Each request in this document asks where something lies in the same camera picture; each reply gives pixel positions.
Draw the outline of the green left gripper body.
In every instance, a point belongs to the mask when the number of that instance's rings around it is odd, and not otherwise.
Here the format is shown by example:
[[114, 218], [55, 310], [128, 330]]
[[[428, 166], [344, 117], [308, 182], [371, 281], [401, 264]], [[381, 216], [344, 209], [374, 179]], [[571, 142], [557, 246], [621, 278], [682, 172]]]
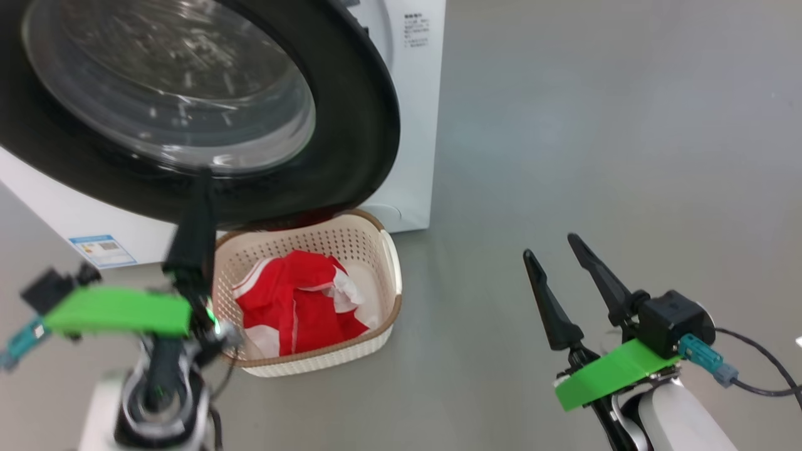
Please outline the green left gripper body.
[[192, 306], [177, 295], [114, 286], [87, 286], [72, 291], [44, 315], [50, 331], [151, 333], [185, 337], [191, 332]]

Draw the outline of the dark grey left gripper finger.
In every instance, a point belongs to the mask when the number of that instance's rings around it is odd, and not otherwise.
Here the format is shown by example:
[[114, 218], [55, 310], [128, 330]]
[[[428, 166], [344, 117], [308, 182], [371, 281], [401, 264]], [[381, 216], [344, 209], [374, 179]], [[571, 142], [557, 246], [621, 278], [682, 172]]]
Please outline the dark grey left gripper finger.
[[213, 176], [211, 169], [204, 168], [195, 180], [188, 208], [163, 262], [163, 274], [184, 296], [211, 294], [216, 240]]

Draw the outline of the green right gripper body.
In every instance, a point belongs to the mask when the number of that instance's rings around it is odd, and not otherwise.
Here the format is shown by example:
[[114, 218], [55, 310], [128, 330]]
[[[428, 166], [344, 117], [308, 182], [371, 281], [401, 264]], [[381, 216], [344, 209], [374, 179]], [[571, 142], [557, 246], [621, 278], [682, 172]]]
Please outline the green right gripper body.
[[565, 412], [593, 409], [613, 450], [647, 450], [647, 437], [636, 423], [624, 417], [618, 394], [652, 380], [654, 374], [679, 362], [677, 355], [663, 358], [639, 340], [630, 340], [610, 353], [589, 361], [588, 349], [571, 351], [574, 363], [567, 376], [555, 381], [554, 391]]

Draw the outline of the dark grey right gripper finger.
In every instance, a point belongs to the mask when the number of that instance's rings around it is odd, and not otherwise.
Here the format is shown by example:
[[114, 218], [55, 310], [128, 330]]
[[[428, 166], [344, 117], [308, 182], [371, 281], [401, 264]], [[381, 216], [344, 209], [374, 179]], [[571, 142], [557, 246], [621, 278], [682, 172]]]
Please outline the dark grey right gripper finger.
[[569, 233], [567, 240], [576, 260], [590, 274], [598, 288], [608, 308], [611, 325], [621, 328], [632, 326], [633, 318], [638, 315], [640, 306], [650, 299], [650, 295], [643, 289], [630, 291], [578, 234]]
[[551, 291], [547, 274], [533, 251], [524, 250], [523, 262], [550, 349], [564, 351], [580, 345], [584, 334], [578, 325], [570, 321]]

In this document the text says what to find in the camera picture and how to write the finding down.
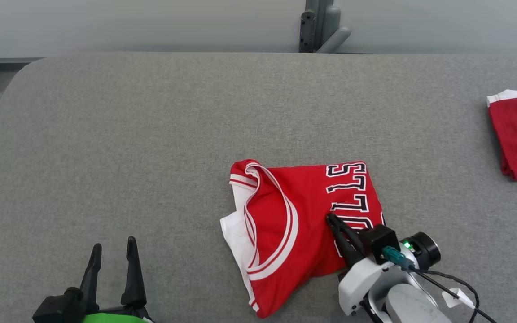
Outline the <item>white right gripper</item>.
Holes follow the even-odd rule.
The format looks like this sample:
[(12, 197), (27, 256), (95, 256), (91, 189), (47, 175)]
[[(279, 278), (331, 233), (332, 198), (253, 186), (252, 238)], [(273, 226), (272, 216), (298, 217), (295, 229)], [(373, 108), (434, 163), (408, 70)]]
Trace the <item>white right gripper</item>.
[(382, 265), (365, 259), (359, 231), (351, 228), (335, 214), (326, 221), (345, 264), (350, 270), (338, 285), (339, 306), (349, 316), (360, 308), (365, 296), (372, 302), (386, 296), (390, 288), (401, 282), (401, 270), (391, 262)]

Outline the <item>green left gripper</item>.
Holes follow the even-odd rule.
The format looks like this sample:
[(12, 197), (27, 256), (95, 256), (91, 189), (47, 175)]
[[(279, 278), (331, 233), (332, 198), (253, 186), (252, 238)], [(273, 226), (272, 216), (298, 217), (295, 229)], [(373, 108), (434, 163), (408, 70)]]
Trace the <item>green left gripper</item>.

Exercise aim:
Some lines above may hold the word "camera"; say how many do, giving nothing besides the number.

Reply to the exercise:
2